Si le Ghana est mieux loti en termes de parité des sexes que bien d’autres pays d’Afrique subsaharienne, les femmes restent à la traîne. Quarante-cinq pour cent d’entre elles sont illettrées, contre 28 pour cent des hommes, selon le projet Femmes en développement de l’USAID.
Le taux global d’inscription à l’école primaire est de 78 pour cent pour les filles, contre 85 pour cent pour les garçons. Ce taux d’inscription est toutefois relativement élevé pour l’Afrique subsaharienne, où selon l’UNESCO, les filles représentent 54 pour cent des élèves inscrits à l’école primaire.
Selon les estimations du ministère de la Condition féminine et de l’enfance, les mutilations génitales féminines/excisions touchent encore 15 à 30 pour cent des femmes du Ghana.
Scepticisme
Un analyste reste néanmoins sceptique quant aux progrès que permettra d’accomplir la position apparente du gouvernement en faveur des femmes.

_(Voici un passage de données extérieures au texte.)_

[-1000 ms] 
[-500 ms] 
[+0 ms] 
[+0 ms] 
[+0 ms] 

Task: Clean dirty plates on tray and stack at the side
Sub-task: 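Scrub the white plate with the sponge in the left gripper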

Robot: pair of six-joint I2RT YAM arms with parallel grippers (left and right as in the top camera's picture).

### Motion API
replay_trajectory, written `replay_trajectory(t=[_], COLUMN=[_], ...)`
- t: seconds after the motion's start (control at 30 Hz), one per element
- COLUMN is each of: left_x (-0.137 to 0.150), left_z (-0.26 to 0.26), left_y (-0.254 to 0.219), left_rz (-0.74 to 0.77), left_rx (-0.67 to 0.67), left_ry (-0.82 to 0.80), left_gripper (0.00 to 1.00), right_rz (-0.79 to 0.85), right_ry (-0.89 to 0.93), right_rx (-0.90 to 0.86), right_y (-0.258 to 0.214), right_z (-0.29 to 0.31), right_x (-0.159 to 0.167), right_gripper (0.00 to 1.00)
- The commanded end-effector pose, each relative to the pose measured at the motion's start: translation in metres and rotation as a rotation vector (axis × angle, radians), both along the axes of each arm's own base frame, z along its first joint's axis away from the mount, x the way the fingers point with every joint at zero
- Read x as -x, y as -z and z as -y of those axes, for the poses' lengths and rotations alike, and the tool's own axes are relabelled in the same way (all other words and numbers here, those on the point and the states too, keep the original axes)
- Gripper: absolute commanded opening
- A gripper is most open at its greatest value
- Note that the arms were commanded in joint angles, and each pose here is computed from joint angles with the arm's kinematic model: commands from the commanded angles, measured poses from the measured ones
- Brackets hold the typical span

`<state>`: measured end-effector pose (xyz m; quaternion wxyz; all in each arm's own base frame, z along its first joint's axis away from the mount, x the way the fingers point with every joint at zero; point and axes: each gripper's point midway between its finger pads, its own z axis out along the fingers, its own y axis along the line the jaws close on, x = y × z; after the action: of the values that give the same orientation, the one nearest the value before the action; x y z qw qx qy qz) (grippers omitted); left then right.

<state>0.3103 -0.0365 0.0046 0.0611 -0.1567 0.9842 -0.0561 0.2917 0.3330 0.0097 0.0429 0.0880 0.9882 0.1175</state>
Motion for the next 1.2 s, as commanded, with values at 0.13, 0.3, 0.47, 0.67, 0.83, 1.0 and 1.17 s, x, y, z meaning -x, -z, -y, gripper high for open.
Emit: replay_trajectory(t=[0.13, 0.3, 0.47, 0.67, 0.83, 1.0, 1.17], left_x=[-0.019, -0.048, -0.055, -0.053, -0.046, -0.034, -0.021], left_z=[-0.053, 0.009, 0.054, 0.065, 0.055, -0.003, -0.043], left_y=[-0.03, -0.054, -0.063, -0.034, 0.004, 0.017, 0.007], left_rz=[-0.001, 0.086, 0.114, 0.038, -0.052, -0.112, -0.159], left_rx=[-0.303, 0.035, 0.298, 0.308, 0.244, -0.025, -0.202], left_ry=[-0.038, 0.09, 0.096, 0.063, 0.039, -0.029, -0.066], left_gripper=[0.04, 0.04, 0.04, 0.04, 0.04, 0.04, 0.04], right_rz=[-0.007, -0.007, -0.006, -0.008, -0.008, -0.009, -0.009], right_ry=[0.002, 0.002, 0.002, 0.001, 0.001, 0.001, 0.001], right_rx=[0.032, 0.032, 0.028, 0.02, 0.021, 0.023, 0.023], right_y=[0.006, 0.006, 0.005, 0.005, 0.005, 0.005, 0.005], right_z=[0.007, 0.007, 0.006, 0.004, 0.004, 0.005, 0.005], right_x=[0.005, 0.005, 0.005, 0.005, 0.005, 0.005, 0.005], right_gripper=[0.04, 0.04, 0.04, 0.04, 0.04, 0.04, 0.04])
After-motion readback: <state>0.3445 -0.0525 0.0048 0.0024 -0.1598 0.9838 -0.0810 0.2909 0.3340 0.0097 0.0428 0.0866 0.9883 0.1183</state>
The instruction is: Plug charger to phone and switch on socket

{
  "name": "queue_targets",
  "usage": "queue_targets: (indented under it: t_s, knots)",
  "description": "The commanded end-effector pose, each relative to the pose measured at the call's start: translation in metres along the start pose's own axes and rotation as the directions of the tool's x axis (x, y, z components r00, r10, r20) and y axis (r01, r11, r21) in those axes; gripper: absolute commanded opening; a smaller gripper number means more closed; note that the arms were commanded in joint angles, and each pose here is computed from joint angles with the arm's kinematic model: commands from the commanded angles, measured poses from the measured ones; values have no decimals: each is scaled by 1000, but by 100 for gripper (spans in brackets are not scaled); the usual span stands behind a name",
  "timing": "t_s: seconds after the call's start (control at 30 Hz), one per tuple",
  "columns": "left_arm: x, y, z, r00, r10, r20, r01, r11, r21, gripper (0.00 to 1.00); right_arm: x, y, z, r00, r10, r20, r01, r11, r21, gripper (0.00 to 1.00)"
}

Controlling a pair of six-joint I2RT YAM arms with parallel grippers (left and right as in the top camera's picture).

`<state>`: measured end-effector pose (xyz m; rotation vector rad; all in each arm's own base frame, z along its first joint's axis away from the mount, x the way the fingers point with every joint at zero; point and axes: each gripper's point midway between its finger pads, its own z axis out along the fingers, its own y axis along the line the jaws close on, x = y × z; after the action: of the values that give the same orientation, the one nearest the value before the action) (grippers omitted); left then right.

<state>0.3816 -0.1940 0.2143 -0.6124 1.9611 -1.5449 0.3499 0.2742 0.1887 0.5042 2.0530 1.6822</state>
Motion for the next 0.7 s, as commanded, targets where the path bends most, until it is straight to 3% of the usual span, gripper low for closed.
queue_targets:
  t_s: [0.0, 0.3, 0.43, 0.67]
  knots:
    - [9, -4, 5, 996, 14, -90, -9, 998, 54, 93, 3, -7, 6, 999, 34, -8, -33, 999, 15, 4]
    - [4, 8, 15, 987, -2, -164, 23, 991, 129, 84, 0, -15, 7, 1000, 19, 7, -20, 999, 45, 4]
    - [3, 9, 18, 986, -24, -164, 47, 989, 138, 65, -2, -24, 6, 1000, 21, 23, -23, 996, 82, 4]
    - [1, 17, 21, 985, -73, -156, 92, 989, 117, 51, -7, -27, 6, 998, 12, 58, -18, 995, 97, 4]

Kwesi Amakye, professeur de sciences politiques à l’université Kwame Nkrumah des sciences et technologies de Kumasi, dans le centre du pays, a qualifié de « symbolique » la politique adoptée par le gouvernement en vue de confier au moins 40 pour cent des postes gouvernementaux à des femmes.
« Les uns après les autres, les gouvernements font des expériences pour régler la question des femmes, mais les problèmes subsistent », a-t-il estimé.
Certaines femmes nourrissent des doutes semblables, mais espèrent que les femmes actuellement au pouvoir leur prouveront qu’elles ont tort.
« Je crois malheureusement » que les mesures adoptées par le gouvernement en vue de favoriser les femmes ne sont que de pure forme, a déclaré Dorris Azumah, 34 ans. « Le gouvernement actuel fait preuve d’une certaine volonté, mais [pour accomplir de vrais progrès, il faudra] faire pression de l’intérieur, et c’est cela que j’attends de la part des quelques femmes nommées ».
Julian Amakwah, 36 ans, occupe le poste de comptable dans le secteur public. Elle a expliqué à IRIN qu’on ne lui avait pas accordé de promotion. « A mon avis, mes supérieurs ne me croient pas apte à remplir cette tâche parce que je suis une femme et que j’ai un enfant ».
« Les changements observés [au sein du gouvernement] seront vains si les femmes au pouvoir ne font pas pression pour l’adoption de réformes radicales dans le service public », a-t-elle dit. « Mais je suis contente, parce que c’est un bon début ».